Il Santuario della carità

Il Papa Alessandro VI, con Bolla Pontificia del 6 marzo 1494, aggregò il Consiglio Amministrativo del Santuario al Consiglio Amministrativo dell’Ospedale Maggiore di Crema, perché la sovrabbondanza delle offerte venisse impiegata a beneficio dei poveri sofferenti. La Bolla già parlava di "grandi e numerosi miracoli".

Il Santuario fortezza

Crema era sotto il dominio della Repubblica Veneta, anzi era l’avamposto veneto incuneato nei territori occupati dagli Sforza di Milano. Nel 1514 venne assediata appunto dalle truppe sforzesche. Renzo Orsini, Capitano generale della fanteria veneta, spianò i boschi circostanti la Città e trasformò il Santuario in fortezza, murandone gli ingressi e disponendo i soldati nelle gallerie esterne del Tempio. I Milanesi furono costretti a desistere. Ma dopo la guerra scoppiò la peste e l’erario di Crema era esausto. L’Autorità civile sequestrò gli oggetti preziosi del Santuario e ne battè una moneta molto preziosa, ma rozzamente sbalzata con il martello, tanto che si chiamò "petacchia", termine usato ancora presso la gente locale per indicare un oggetto di poco conto.

Il viale

Nel 1593 il Podestà Nicolò Vendramin aprì una nuova strada, che collega la Città con il braccio sud del Santuario.
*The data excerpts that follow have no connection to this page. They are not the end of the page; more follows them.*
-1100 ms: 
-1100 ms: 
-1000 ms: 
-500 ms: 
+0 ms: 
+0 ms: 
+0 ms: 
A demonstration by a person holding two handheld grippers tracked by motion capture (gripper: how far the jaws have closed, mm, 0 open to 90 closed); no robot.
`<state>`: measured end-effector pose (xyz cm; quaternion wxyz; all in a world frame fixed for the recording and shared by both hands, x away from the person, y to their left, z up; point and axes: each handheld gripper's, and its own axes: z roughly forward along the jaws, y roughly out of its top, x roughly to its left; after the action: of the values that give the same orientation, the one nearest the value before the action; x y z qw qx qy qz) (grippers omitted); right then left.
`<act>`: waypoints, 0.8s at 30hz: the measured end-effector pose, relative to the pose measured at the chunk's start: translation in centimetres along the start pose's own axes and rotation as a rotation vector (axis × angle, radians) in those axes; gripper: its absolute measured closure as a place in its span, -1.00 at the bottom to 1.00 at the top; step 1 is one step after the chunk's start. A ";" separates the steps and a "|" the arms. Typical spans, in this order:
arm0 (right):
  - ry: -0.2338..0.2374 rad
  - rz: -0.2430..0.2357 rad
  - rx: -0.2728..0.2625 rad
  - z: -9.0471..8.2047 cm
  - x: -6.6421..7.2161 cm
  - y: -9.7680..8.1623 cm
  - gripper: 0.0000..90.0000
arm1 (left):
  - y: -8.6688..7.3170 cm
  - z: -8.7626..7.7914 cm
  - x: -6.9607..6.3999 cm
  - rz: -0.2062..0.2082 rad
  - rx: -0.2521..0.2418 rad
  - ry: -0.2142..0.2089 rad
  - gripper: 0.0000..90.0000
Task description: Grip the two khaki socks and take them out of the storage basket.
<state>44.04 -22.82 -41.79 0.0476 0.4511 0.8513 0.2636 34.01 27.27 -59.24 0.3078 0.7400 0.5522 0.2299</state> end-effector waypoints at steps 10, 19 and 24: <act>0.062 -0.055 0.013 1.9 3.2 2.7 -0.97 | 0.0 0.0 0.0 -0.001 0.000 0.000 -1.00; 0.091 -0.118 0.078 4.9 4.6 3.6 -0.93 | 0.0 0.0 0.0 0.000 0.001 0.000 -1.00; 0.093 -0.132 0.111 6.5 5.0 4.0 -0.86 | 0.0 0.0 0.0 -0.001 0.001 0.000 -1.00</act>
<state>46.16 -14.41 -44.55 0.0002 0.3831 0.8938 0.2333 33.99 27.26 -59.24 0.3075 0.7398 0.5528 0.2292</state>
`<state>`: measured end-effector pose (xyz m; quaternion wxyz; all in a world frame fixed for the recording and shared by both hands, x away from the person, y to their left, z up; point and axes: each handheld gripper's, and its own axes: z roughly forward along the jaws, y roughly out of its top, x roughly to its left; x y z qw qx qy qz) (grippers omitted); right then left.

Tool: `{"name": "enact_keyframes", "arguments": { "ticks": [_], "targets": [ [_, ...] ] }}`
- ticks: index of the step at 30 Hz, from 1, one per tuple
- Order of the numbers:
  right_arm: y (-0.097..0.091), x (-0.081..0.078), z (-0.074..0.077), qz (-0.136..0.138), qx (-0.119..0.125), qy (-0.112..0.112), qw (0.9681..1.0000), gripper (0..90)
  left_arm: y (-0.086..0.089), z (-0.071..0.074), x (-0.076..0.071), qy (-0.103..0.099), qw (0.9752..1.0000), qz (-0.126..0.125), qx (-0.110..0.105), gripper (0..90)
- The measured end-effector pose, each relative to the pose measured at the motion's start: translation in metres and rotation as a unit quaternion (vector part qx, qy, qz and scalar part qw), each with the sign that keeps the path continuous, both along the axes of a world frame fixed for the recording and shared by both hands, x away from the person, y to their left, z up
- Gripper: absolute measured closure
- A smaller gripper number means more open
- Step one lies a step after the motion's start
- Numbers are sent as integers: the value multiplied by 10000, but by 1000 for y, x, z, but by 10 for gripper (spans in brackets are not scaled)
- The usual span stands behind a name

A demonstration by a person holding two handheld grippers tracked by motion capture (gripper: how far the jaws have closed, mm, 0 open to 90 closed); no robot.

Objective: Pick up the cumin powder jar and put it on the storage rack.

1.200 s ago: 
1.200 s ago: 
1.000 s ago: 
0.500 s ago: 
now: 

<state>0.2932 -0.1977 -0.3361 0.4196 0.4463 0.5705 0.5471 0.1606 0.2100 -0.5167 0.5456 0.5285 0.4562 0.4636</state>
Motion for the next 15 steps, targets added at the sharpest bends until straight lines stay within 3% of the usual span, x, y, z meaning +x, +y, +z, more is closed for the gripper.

La strada era chiamata Vendramina, perchè quel Podestà la ideò, la sovvenzionò con centocinquanta ducati e centoventisette lire venete, la realizzò in sei mesi. Nel 1810 questa strada venne ampliata e alberata così da risultare un magnifico e suggestivo viale. E tale rimase fino alla creazione della linea ferroviaria (1856), ai bombardamenti della seconda guerra mondiale, al disinteresse pubblico e agli abusi edilizi del dopoguerra.

Il Convento

Dopo tante e penose traversie, i Carmelitani Scalzi presero ufficialmente in mano la cura del Santuario (1694). Nel 1706 iniziarono, proprio a ridosso del Tempio, la costruzione del colossale Convento e vi aggiunsero il campanile nel 1710. Durante la loro permanenza diedero splendore e grande attività al Santuario. Dovettero abbandonare tutto, in seguito al decreto di soppressione degli Ordini Religiosi nel 1810, e il Convento venne venduto e rivenduto più volte e poi variamente adibito e adattato fino ad oggi.

La Parrocchia

Al tempo dell’Apparizione il territorio di S. Maria della Croce faceva parte della Parrocchia di S. Pietro di Crema. Nel 1585 si affidò "provvisoriamente" la cura delle anime del luogo alla Parrocchia di Pianengo. Ma la "provvisorietà" durò fino al 1828, quando, per l’energico intervento del Vescovo Mons. T. Ronna, l’ "insigne Cancelliere di Vienna" approvò il progetto della nuova Parrocchia e il 2 maggio 1830 don Agostino Cremonesi "prendeva possesso" di S. Maria della Croce in qualità di primo prevosto.